» **Source data**:
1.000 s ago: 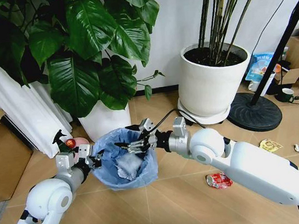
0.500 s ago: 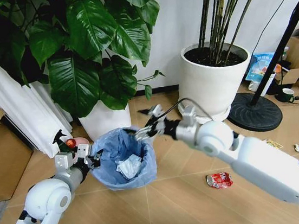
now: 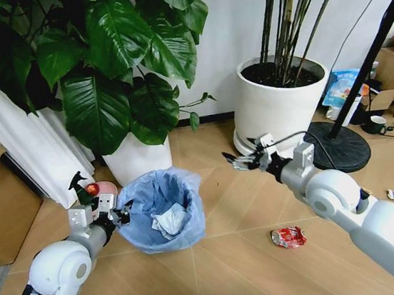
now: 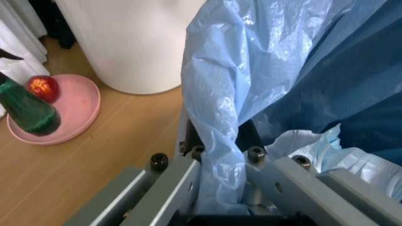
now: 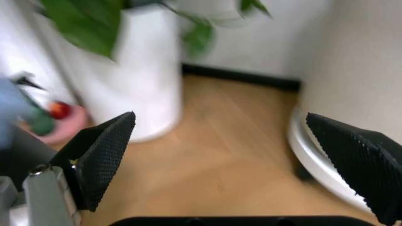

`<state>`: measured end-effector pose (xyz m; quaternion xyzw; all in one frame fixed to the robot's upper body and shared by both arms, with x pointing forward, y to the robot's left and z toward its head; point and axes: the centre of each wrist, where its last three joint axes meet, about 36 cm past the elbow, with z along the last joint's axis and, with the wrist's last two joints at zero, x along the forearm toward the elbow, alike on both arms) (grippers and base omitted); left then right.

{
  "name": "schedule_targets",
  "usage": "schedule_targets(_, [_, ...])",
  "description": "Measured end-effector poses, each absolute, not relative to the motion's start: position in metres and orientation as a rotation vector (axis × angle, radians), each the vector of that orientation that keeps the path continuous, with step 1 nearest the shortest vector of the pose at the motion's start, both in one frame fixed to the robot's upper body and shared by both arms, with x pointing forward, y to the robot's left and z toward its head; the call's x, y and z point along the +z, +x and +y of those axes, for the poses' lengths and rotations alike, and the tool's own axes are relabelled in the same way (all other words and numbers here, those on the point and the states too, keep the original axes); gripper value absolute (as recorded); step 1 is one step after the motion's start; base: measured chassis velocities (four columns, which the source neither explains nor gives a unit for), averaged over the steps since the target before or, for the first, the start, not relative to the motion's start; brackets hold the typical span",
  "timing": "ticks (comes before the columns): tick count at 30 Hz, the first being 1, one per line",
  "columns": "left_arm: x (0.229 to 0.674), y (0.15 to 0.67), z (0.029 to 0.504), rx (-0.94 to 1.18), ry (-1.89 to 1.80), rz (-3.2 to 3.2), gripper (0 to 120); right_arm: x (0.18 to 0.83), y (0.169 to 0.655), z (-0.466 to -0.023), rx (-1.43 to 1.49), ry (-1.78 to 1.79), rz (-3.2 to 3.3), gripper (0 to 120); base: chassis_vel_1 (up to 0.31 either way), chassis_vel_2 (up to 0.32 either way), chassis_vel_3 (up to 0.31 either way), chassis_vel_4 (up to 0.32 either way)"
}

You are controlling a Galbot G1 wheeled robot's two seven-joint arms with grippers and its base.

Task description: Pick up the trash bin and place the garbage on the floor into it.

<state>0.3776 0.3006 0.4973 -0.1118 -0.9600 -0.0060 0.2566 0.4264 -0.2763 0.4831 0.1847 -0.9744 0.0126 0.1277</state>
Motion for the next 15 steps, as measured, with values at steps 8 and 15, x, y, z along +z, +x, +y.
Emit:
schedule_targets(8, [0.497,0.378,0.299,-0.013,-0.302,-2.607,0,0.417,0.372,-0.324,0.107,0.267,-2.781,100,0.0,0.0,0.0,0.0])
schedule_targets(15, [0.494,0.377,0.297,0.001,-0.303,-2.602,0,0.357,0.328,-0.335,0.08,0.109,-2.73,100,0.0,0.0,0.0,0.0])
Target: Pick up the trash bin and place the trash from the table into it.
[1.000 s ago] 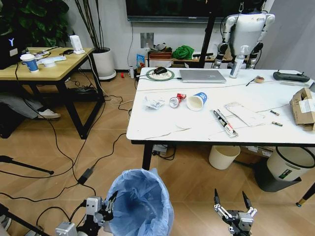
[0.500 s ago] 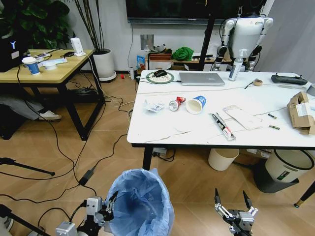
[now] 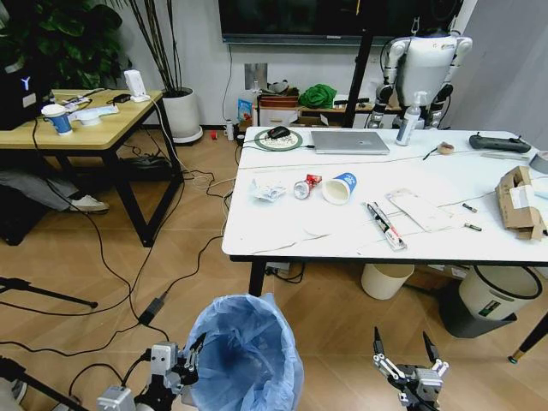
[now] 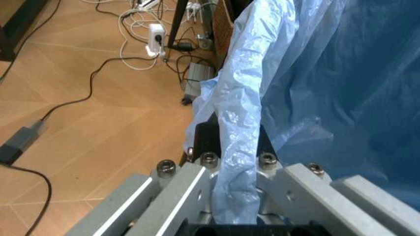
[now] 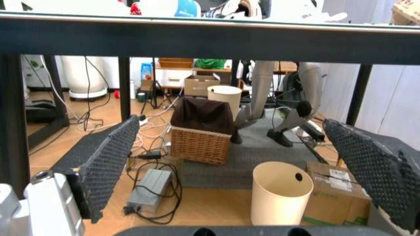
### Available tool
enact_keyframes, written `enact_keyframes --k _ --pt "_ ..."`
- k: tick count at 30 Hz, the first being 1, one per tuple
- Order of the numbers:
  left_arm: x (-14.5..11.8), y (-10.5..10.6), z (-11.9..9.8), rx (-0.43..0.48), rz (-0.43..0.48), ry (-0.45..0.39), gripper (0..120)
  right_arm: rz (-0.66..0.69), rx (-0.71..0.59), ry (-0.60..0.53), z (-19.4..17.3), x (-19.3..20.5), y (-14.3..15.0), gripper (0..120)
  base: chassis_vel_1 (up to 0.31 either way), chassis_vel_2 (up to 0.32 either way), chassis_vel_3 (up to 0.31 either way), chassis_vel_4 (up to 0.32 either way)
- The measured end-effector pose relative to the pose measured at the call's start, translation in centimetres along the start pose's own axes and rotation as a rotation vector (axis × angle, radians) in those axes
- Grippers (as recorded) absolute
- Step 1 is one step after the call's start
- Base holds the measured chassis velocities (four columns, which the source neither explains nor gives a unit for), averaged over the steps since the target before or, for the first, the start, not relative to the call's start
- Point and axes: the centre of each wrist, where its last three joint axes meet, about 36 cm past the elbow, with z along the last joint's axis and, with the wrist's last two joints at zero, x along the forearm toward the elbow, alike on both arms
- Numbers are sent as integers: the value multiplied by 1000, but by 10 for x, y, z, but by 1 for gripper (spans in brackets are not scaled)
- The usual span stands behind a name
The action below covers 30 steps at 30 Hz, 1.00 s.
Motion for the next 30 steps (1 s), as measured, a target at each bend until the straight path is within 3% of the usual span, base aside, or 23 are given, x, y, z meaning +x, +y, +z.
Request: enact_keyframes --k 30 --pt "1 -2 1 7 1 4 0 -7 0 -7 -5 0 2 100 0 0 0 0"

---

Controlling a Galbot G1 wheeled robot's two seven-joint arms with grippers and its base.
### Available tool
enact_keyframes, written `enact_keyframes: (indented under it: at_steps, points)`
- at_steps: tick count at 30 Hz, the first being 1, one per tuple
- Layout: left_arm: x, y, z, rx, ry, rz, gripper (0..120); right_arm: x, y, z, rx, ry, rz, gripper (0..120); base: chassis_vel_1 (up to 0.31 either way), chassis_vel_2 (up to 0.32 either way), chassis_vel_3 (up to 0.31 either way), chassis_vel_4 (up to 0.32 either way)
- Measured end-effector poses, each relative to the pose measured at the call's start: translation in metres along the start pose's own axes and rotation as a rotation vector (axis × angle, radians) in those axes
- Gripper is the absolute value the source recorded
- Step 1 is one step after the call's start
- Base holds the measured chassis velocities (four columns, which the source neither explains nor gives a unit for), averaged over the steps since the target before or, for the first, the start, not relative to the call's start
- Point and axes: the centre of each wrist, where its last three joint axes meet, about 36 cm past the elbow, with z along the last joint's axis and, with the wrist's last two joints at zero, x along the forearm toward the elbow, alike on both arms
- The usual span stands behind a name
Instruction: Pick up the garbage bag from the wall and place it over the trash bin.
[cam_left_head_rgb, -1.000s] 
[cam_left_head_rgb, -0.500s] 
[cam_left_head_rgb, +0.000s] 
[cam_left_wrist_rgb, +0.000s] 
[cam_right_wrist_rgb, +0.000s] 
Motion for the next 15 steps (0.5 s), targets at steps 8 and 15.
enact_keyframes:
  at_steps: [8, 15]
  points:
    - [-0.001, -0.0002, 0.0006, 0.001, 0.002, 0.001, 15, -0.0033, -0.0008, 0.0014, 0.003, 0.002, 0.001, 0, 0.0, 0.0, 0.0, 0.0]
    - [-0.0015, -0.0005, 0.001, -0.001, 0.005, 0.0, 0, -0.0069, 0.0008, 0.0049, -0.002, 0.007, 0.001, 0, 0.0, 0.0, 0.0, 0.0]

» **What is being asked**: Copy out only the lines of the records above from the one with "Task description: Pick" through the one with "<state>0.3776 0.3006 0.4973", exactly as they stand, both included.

» **Final answer**:
Task description: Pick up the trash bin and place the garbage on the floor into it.

<state>0.3776 0.3006 0.4973 -0.1118 -0.9600 -0.0060 0.2566 0.4264 -0.2763 0.4831 0.1847 -0.9744 0.0126 0.1277</state>

This answer is complete as written.